Have I described Faleloa yet? This is the northernmost village on Foa, which is connected to the main Ha’apai island of Lifuki by a causeway. I would guess there are maybe 500 or 600 people here, three or four small stores operated basically out of homes, 5 churches (Wesleyan, 3 Churches of Tonga of various identities, and a big Mormon Church), a small wharf which supports the local fishing and a taxi service to the island of Ha’ano, and a primary school. About a mile north on the Northern end of Foa are two small resorts and the lovely beach I’ve described earlier. Aside from the Mormon Church grounds and maybe two or three fairly nice homes roughly comparable to ‘50s ranchers most homes appear to be quite rundown and poorly maintained. The lack of supplies, parts, and any kind of reliable outside support makes maintenance and upkeep difficult. For example, since the ferry Princess Ashika sank in August there has been no one willing to transport propane to the island, so any home (which is most of them) that relies on propane to power their stoves and ranges has not been able to use them. All the cooking in our house occurs on an open fire outside or in an electric skillet.

Weekend in Faleloa

Our first weekend in Faleloa included a Saturday with a few frustrations and a typical Tongan Sunday made a bit interesting since our host family is the Wesleyan Church’s Faifekau (Minister). We wanted our Saturday to be a leisurely morning/early afternoon in Pangai, the only town in Ha’apai with an internet café and ice cream, so that we could check e-mail and post to the blog. We had attempted to find out if the local “bus” that runs from Faleloa to Pangai every day, primarily – but not exclusively – to transport kids to the secondary schools in Pangai, would be running on Saturday; however, no one seemed to have a clear idea about that. So our host father said he would take us in, but when we told him all nine of us PCTs were going he wasn’t sure what to do. We assured him that we would just start walking (it’s about 8 miles) and that we were sure someone we knew would come along and give us a ride. However that certainly did not settle the issue as far as he was concerned.

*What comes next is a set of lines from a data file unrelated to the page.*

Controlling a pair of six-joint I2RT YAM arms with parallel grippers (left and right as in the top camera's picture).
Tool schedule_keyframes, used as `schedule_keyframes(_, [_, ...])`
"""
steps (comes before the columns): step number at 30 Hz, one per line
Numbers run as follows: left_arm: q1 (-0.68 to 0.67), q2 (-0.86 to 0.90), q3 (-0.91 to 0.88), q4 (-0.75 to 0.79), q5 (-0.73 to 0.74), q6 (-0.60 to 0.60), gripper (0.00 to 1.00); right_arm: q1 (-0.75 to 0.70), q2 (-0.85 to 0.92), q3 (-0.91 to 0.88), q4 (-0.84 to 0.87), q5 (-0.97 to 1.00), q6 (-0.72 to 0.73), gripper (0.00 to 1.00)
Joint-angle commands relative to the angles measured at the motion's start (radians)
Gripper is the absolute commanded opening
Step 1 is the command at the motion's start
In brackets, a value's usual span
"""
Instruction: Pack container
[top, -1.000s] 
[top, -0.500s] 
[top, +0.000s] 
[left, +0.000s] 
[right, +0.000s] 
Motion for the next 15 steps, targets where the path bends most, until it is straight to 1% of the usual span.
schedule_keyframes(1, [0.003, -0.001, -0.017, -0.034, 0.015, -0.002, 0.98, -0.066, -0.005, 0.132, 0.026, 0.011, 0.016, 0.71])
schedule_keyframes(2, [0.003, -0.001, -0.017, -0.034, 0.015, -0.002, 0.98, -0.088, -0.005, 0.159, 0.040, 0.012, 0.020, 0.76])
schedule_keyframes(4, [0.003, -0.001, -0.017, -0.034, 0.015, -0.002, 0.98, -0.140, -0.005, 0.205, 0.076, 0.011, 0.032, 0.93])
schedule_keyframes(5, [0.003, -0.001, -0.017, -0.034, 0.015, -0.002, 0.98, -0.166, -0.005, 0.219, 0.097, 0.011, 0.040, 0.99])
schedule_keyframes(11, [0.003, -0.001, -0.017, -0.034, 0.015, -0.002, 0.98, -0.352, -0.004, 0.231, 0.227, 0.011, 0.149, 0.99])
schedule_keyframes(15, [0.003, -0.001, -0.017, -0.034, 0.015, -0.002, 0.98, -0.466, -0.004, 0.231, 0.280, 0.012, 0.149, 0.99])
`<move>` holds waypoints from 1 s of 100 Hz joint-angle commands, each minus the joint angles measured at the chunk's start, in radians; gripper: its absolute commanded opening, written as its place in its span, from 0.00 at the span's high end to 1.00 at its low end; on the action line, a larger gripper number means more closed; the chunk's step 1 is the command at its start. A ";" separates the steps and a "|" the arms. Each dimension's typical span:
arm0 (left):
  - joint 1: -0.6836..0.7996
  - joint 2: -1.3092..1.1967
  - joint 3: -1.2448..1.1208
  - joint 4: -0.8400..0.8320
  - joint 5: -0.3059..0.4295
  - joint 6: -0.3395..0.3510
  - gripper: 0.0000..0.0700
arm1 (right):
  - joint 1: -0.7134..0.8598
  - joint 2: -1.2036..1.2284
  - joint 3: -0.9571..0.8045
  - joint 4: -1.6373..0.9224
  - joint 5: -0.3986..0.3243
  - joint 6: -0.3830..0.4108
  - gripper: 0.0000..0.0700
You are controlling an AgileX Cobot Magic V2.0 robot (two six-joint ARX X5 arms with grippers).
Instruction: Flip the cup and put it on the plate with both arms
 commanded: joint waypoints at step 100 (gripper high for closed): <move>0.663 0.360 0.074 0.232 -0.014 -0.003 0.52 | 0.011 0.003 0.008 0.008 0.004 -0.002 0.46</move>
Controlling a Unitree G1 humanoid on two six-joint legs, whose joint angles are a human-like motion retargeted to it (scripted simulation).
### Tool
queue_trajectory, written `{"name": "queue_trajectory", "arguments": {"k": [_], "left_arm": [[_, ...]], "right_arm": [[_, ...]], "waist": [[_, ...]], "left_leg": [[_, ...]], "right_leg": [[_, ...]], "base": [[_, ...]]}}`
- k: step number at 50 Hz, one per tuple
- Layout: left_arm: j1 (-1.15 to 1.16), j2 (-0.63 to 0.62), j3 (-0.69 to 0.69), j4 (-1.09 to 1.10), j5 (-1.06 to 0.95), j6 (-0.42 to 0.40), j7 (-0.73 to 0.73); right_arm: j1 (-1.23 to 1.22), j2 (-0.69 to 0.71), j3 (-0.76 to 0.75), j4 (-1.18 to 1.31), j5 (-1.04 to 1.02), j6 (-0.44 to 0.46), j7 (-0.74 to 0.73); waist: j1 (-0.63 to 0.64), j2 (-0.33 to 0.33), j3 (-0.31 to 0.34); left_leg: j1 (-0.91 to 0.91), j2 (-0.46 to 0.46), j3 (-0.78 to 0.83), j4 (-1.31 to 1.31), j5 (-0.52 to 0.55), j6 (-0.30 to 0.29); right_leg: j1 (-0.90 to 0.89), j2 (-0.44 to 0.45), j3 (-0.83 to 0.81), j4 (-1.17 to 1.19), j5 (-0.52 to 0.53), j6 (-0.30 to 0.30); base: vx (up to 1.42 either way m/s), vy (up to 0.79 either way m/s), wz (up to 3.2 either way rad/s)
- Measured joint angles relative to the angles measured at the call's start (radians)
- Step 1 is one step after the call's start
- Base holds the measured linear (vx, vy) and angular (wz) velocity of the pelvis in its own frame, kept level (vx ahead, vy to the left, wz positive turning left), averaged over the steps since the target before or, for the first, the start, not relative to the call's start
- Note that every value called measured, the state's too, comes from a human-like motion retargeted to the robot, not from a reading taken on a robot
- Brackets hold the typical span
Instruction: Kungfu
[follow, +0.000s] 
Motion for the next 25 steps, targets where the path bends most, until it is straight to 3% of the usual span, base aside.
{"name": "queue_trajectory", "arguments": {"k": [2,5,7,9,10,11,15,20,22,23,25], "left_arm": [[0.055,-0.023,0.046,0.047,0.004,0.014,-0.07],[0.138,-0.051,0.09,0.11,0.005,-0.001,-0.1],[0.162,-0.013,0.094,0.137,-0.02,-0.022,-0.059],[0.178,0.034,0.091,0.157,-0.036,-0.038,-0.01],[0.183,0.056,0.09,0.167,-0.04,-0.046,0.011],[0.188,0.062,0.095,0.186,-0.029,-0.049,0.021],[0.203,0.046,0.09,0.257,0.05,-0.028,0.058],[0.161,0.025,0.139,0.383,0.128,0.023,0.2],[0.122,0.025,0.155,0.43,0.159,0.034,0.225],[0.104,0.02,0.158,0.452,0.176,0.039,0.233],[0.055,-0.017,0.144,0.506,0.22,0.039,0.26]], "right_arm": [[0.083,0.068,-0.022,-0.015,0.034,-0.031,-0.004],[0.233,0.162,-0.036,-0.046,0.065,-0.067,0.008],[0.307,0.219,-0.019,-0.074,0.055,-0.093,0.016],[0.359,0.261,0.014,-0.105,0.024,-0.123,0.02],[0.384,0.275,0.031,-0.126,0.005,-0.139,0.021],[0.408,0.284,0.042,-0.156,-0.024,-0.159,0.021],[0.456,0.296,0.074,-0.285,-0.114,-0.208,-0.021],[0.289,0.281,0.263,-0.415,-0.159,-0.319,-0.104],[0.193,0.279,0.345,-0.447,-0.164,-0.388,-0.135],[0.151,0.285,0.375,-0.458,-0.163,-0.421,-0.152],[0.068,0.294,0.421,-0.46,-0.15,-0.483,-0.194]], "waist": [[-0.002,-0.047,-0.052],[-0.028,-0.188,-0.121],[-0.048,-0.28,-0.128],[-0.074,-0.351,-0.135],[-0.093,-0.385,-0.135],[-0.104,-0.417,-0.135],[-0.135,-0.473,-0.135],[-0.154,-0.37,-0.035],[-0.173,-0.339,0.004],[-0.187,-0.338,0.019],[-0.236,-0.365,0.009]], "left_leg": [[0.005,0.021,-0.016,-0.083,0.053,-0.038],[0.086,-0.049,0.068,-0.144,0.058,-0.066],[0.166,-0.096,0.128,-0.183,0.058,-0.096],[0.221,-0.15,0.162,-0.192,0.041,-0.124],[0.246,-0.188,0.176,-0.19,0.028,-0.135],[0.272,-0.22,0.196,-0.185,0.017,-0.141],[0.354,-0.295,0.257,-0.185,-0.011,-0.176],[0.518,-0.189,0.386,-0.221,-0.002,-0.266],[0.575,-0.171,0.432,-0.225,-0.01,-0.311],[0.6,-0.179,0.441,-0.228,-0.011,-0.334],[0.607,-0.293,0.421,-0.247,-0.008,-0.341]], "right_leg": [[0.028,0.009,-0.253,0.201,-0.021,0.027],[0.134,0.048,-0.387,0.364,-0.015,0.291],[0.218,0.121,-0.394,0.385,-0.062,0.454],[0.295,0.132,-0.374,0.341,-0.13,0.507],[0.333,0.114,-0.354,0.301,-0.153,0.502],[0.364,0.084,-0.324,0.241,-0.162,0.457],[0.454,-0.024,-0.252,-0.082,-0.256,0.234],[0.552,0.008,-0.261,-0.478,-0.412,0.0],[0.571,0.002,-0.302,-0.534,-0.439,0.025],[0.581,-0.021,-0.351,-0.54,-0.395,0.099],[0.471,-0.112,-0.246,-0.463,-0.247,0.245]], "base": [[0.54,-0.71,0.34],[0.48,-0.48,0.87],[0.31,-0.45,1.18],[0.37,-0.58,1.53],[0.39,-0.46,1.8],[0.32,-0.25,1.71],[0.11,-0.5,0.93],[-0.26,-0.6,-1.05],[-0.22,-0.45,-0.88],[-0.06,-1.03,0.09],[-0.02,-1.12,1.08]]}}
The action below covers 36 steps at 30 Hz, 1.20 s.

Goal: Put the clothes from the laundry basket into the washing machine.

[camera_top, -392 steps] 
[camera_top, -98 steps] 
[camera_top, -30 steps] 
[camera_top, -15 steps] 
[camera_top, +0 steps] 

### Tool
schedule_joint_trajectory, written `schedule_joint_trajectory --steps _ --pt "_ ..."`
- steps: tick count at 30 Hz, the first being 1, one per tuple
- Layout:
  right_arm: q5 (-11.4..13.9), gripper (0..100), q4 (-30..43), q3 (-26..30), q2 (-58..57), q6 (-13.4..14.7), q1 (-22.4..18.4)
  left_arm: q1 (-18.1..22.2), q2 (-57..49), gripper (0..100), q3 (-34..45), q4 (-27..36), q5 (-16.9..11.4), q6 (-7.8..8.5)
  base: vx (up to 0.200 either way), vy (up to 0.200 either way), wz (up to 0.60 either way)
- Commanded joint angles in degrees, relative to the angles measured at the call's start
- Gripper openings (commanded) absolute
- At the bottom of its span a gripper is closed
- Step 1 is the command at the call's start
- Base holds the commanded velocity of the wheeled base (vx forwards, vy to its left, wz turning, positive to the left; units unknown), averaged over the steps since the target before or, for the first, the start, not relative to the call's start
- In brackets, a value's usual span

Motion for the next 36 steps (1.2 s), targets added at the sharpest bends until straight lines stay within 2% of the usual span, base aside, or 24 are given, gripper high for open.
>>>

So our group started out around 8 a.m. walking, and about a mile down the road we were offered a ride with some Faleloa fisherman which we gladly accepted. We arrived safely, gave the driver a few pa’anga for gas, and got to work at the internet café. We soon learned that our host father had borrowed a 4-Runner from someone in the congregation and followed us to make sure we would arrive safe and to give us a ride home. So much for our leisurely Saturday! Because he was anxious we cut our planned four hour or so visit in Pangai down to two hours and headed back to Faleloa.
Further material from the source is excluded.